Party insiders, however, say that the BJP’s power-change politics may have been smooth on the face of it, but it may show up differently before the elections. “Many MLAs had lost confidence in the former CM, now there is a resurgence,” insists an MLA from north Karnataka.
Then again, others point out that there seems to be something brewing against having the party identified solely with BSY – and to move away from identifying the party with just one individual to identifying it with an ideology.
BSY may have been led to believe that his son (BY Vijayendra, who is the state vice-president) would be looked after, after his own stepping down.

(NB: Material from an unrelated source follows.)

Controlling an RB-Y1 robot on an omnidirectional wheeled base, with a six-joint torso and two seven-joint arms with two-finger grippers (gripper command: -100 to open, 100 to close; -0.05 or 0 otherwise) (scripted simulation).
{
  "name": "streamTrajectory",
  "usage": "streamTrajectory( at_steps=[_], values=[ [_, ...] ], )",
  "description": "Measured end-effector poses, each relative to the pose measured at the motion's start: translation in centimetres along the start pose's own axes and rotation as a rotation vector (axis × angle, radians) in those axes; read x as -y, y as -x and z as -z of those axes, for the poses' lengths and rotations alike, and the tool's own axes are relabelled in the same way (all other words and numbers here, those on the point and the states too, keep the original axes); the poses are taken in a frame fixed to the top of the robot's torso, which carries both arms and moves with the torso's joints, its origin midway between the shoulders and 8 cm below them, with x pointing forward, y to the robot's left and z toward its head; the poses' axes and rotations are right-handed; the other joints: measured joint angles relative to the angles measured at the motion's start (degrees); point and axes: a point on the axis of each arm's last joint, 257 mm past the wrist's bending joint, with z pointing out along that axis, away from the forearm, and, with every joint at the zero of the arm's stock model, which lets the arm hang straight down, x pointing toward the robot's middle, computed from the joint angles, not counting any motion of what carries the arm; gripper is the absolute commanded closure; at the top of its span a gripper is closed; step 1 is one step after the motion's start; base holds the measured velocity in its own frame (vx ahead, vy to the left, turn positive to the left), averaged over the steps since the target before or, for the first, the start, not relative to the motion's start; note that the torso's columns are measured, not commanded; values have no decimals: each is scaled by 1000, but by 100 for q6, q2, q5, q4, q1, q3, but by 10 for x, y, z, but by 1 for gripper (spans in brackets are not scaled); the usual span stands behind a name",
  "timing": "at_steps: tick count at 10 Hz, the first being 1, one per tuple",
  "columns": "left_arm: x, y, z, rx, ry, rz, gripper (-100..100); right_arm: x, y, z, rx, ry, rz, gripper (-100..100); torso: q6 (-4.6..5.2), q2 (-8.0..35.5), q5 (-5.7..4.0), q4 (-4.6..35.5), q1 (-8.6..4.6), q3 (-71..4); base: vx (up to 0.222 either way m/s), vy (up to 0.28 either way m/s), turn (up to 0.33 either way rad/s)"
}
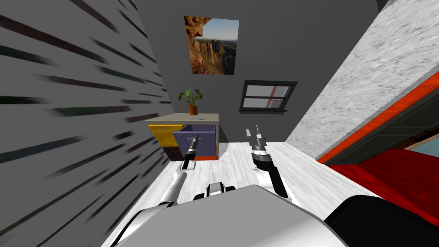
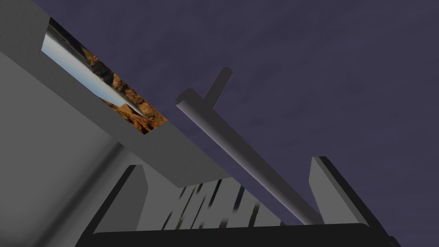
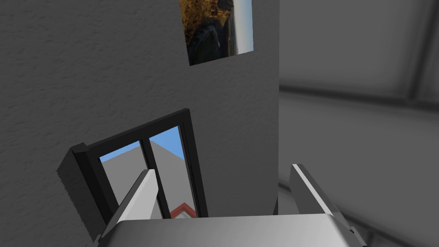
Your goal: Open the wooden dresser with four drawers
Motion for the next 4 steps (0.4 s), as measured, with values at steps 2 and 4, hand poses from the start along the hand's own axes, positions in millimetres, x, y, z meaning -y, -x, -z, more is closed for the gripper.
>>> streamTrajectory(
  at_steps=[2,4],
  values=[
    [-3,-2,3,-5,10,1,0,0,0,0,0,0,0,0,3,-18,5,-15,3,-12,0,0,0],
    [-5,-3,4,-7,15,2,0,0,0,0,0,0,0,0,3,-27,9,-24,7,-17,0,0,0]
  ],
)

But that doesn’t seem to be the case – look at the recent raid on their close aide,” Prof Gowda points out.
Prof Shastri agrees that while BSY may have tried his best to gain as much political currency for those close to him as possible, things that have unfolded since don’t indicate that it has actually happened.
BSY’s patience was chipped away bit by bit when the party forced him to accept three deputy CMs, did not give him a free hand in choosing his own ministers, did not let him have his way in many issues.

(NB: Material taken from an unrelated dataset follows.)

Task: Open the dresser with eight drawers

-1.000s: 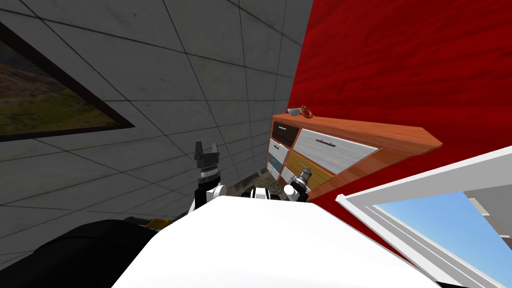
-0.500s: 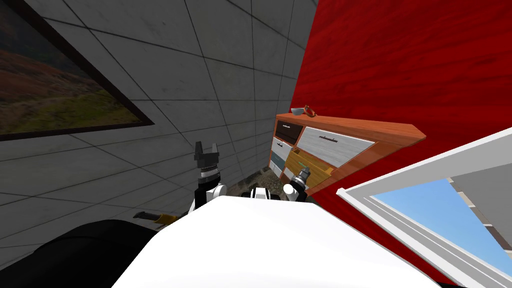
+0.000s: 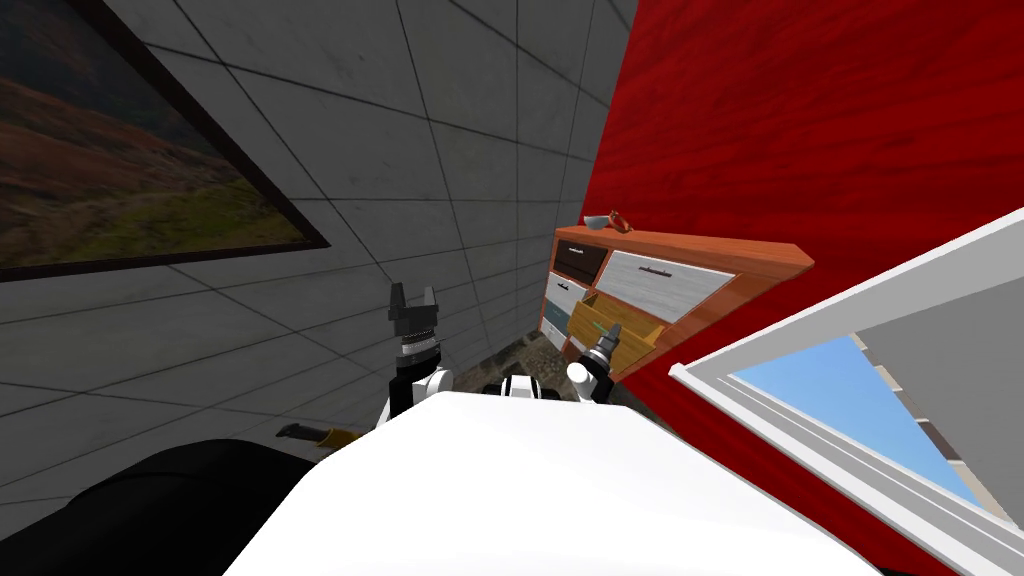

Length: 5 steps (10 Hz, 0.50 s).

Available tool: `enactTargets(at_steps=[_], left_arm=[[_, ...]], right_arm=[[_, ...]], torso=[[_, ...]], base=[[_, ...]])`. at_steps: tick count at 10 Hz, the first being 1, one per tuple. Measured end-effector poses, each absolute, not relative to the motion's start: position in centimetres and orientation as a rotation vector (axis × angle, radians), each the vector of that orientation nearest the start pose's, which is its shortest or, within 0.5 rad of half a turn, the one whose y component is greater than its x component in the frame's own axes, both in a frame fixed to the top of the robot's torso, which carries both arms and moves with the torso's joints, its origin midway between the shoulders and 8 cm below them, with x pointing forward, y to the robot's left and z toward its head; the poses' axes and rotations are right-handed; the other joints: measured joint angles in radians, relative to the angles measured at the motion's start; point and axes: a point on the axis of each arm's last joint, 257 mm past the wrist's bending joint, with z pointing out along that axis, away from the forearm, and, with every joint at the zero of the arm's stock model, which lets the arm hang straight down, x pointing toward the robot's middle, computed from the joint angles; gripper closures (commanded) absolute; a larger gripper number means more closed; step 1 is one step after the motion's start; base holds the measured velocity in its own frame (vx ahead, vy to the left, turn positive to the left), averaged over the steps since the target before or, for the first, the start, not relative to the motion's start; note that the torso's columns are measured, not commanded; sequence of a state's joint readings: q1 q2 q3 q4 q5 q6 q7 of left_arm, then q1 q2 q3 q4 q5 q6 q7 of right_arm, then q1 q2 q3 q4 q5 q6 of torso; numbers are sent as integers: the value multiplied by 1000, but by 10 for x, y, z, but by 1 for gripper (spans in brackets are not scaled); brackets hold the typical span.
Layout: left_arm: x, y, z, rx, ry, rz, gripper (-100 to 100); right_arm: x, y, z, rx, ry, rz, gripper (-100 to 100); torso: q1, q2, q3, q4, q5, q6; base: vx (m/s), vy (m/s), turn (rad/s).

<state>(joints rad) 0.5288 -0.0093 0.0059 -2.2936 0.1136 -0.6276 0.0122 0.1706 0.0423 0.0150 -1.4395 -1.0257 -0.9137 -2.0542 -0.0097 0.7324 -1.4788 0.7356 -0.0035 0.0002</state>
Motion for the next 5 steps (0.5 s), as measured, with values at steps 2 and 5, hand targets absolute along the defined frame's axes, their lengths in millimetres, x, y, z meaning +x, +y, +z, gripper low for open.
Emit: enactTargets(at_steps=[2,5], left_arm=[[313,297,44,-643,444,-1385,0],[313,297,44,-643,444,-1385,0]], right_arm=[[412,-398,-242,-693,1577,-1957,-100],[433,-394,-224,-709,1559,-1940,-100]], torso=[[6,3,2,2,2,0],[12,7,4,3,4,0]], base=[[-26,-12,-65],[-37,21,-89]])
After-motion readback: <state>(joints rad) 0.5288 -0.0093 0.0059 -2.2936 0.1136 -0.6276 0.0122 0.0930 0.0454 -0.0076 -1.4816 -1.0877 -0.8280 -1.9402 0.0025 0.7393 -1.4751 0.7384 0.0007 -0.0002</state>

“If there was any commitment to make his son a minister, that hasn’t materialised. In fact, his involvement in the by-election campaign was an afterthought,” Shastri says.
A senior national functionary refuses to comment on whether any promises were made to BSY to exit the CM’s chair. “His son is a state vice president. He will be given the same role that other vice presidents get. Other things will be decided based on his hard work as a karyakarta (worker),” he says.

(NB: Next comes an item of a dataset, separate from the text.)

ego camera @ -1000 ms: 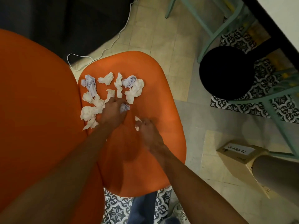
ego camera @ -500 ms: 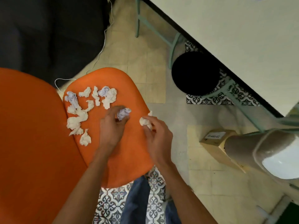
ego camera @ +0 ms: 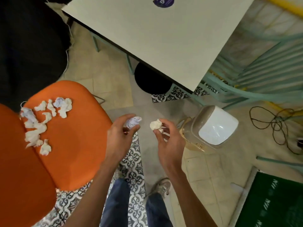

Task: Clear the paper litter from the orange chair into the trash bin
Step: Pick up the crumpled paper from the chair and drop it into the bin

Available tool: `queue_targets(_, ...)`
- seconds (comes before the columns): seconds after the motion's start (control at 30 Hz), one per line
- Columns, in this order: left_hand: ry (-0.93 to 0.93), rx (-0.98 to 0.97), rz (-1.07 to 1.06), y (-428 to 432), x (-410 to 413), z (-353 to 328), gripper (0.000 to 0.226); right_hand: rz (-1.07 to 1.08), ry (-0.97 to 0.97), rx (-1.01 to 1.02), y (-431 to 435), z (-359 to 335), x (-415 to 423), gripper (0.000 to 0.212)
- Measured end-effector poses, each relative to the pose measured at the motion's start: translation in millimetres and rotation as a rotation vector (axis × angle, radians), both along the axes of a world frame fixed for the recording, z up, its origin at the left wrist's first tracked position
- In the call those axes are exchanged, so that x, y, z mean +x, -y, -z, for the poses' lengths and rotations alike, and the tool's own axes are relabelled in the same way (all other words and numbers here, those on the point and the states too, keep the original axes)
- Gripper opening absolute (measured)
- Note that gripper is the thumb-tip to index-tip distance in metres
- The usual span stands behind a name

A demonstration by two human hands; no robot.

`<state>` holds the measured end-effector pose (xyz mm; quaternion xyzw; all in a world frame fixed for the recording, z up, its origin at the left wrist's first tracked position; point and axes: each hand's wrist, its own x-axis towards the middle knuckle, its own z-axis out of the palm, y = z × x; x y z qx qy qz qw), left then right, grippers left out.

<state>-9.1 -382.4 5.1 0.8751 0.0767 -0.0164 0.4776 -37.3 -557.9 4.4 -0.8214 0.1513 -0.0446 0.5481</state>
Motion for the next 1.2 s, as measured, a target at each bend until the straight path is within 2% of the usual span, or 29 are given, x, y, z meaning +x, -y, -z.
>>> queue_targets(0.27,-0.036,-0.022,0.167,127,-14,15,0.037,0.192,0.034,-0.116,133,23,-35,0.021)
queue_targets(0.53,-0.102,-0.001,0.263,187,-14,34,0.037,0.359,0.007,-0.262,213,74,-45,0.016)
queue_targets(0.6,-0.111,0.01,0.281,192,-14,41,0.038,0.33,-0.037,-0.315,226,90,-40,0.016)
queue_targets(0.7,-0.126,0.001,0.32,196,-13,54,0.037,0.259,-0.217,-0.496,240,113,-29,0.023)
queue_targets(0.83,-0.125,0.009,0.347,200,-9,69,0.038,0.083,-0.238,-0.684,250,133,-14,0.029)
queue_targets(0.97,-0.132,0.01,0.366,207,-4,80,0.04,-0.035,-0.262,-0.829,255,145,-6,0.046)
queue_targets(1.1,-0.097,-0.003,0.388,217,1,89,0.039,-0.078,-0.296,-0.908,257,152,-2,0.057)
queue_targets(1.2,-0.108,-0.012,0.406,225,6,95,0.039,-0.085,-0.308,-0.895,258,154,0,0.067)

Asked about a statement by union home minister Amit Shah about Bommai leading the party’s campaign in the 2023 election, this national functionary said that is a decision for the BJP parliamentary board. “Sometimes we decide CM candidates before elections, like in UP. Sometimes we decide after, like in Assam. People can make general political statements, but it was not an official announcement; that is made only by the parliamentary board,” he says.
For young MLAs like Arvind Bellad who was once considered to be in the CM race himself, the change is refreshing. The party has long believed in its Lingayat vote base, and its stronghold in north Karnataka perhaps grew stronger with a CM from this region.
“BJP has seen new shoots, new face, new lif, in 2021,” Bellad says, but refuses to be drawn into any further comment on what the campaign plank for the next election will be, after the exit of the party’s most popular face.
At the back of everyone’s mind remains the question – what is the degree of ‘retirement’ that BSY has taken? How voluntary was the retirement? Were promises made in lieu? Were they kept?
“We don’t know if BSY has really retired – his recent statement that just because BJP did well doesn’t mean it will ignore JDS – shows he wants to be in the reckoning, say that he is important to keep that tie going and that he is a key decision-maker,” says Gowda.
Shastri also points out that BSY has made it clear that he will be a mentor for all time and again – that he will be in state politics and will bring the party to power.
Karnataka has also seen, its politicians admit, all too often, that they are not sanyasis (ascetics).
So the exit from a chair in 2021 may not entirely mean sanyas in 2022 – and it may well be BSY who calls the shots in 2023.
Because some old generals don’t fade away. The uncanny ones fight to stay relevant.